Activity:
Filter the material, keeping only lines with the word "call".
(Raw data begins)
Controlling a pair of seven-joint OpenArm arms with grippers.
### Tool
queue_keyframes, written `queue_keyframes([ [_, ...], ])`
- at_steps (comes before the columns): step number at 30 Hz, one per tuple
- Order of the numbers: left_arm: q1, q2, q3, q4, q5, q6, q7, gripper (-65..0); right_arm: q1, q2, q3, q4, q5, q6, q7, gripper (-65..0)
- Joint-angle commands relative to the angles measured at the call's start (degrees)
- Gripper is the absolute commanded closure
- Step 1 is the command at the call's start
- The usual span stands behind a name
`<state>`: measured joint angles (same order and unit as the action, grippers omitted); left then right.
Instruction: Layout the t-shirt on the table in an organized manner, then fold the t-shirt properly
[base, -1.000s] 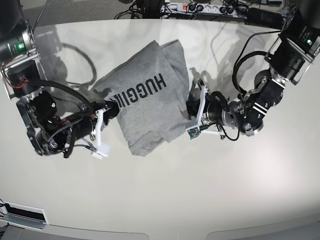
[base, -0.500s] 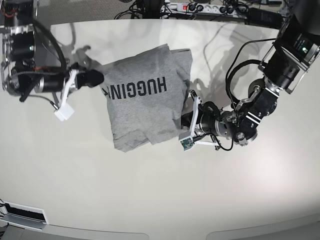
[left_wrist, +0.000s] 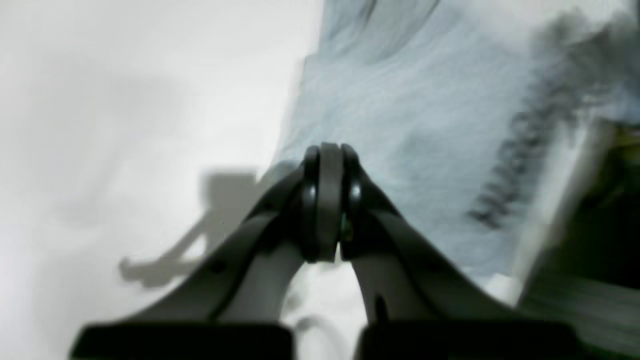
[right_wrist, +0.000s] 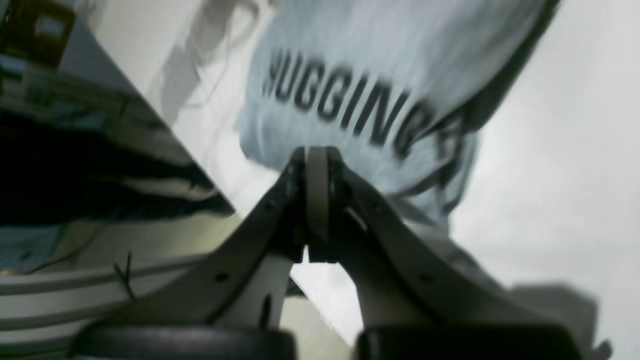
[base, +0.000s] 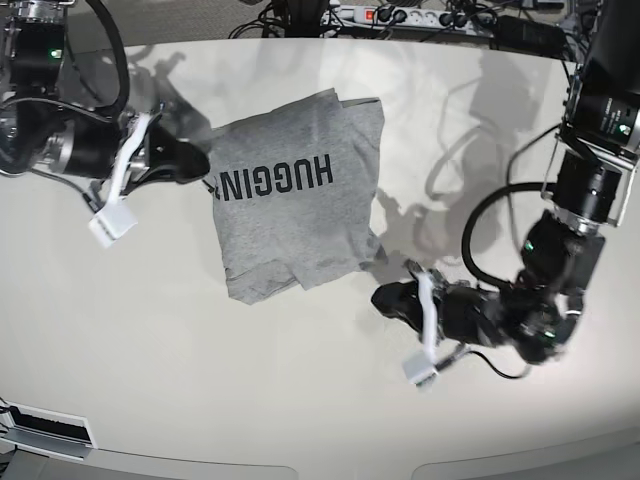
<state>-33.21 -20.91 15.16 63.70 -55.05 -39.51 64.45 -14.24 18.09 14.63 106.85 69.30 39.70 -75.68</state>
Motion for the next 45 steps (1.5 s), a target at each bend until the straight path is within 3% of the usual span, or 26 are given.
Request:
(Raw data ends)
Output of the exercise:
- Joint-angle commands relative to the angles measured at the call's start (degrees)
- Step 1 is the command at the call's start

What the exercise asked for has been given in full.